France vows to tackle motorbike 'rodeos' after children injured

The rowdy late-night races and stunts known as “rodeos” have become increasingly popular in particular in low-income neighbourhoods, leading to complaints about traffic and noise from local officials and many residents.

On Friday evening, a 10-year-old girl and an 11-year-old boy were hit by a rider while playing tag outside their home in Pontoise, northwest of the capital.

French daily Le Figaro reported on Monday that the girl suffered a blow to the head and remained in serious condition in hospital, while the boy had a broken leg.

The accident came after a 19-year-old man was killed in June after being hit by a bike rider in the western city of Rennes.

“I have asked the police to step up their interventions this month,” Interior Minister Gérald Darmanin said in the southern city of Marseille.

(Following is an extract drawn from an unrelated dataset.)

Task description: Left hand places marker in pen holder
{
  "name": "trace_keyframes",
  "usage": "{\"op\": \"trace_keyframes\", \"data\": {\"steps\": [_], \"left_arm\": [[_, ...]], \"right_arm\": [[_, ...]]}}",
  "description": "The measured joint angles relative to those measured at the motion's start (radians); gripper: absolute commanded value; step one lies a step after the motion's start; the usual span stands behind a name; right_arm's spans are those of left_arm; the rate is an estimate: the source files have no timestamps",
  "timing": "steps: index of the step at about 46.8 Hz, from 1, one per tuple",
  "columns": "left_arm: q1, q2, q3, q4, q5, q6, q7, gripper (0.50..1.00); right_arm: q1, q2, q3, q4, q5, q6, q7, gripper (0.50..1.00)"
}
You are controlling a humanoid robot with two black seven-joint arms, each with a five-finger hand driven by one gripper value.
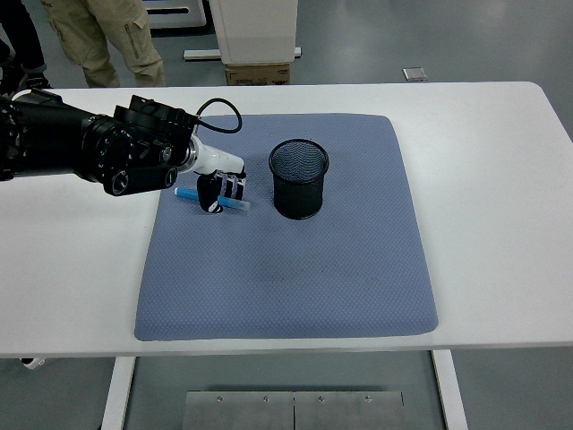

Nonetheless the rodeos are often tolerated or defended as a gritty urban subculture that provides an outlet for disaffected youths, with an upcoming film, “Rodeo”, that appears to glorify the gatherings and  generated a strong buzz at the Cannes film festival last May.

Police have carried out 8,000 operations to break up rodeos in the past two months, leading to 1,200 arrests and the seizure of around 700 motorbikes and other vehicles including all-terrain “quads”.

In 2018, parliament passed a law increasing penalties for the riders to up to five years in prison.